Skype: We Have Not Been Banned in China - azazo
http://mashable.com/2010/12/30/china-skype-ban/?utm_source=feedburner&utm_medium=feed&utm_campaign=Feed%3A+Mashable+%28Mashable%29&utm_content=Google+Feedfetcher
======
felipe
I live in China and use Skype often: Skype-to-skype calls work no problem, but
Skype-to-phone calls are indeed blocked. Skype-to-phone calls work on the
first second or so, and then the call sounds like "scrambled" (for a lack of
better word to describe), very noisy so you cannot hear the other side. I make
Skype-to-phone calls using a VPN, which works just fine.
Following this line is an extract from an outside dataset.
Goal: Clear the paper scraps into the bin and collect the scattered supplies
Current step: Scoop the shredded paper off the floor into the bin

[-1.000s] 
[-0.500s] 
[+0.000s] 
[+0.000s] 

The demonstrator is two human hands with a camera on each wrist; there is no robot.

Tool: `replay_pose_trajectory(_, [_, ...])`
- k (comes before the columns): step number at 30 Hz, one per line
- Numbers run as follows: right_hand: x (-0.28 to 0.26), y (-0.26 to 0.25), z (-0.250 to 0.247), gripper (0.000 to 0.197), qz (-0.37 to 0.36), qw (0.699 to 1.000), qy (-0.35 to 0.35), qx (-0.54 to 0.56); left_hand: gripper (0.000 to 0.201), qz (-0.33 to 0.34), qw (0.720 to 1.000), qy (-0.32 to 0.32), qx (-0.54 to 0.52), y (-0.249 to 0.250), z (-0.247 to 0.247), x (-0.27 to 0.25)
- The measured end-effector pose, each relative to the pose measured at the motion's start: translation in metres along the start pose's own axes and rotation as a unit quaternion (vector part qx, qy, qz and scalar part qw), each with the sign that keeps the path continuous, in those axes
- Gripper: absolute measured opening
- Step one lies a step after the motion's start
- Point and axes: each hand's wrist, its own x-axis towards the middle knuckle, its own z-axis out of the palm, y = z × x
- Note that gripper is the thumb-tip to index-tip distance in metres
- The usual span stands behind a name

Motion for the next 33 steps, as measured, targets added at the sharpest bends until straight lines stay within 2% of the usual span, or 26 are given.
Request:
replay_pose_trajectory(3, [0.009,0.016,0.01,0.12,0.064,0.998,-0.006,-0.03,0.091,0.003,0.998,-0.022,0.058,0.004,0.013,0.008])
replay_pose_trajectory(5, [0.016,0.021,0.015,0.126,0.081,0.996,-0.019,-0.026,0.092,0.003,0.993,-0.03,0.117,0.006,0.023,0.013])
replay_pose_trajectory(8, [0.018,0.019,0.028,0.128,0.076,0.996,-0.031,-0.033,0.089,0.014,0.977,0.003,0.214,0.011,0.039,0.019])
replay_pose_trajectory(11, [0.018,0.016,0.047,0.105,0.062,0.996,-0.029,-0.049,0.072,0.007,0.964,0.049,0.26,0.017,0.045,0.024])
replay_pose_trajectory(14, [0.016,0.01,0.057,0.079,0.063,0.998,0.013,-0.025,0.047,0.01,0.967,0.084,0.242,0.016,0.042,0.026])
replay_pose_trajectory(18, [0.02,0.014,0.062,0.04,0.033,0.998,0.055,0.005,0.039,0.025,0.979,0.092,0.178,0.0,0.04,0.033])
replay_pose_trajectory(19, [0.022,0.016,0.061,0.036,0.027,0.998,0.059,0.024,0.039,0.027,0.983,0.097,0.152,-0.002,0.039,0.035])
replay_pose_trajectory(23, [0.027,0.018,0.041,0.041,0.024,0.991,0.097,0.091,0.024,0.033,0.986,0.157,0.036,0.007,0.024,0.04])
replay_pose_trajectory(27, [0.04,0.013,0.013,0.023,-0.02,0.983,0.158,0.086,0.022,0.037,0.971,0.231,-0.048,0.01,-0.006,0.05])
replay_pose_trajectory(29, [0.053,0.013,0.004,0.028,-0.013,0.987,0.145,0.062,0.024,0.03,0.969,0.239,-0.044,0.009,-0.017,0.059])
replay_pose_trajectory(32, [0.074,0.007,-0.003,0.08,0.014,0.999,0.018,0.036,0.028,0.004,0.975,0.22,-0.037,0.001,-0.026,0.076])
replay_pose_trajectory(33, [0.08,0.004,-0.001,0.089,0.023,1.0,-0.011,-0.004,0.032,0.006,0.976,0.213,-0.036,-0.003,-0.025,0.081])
You can make Skype-to-phone calls with Tom-Skype (the Chinese Skype partner),
but you need to buy credits through their system.

------
steve-howard
If the People's Daily is an official government newspaper, how is the ban
"rumored"?

------
aneth
In case anyone was wondering, Ebay's partnership with Tom-Skype is simply to
give the Chinese government a back door through Skype's security. If you are
using Skype in China, DO NOT use Tom-Skype. Find a way to get the real thing.

An old blog post of mine:

[http://blog.stacktrace.com/2008/10/02/chinese-monitor-tom-
sk...](http://blog.stacktrace.com/2008/10/02/chinese-monitor-tom-skype-chat/)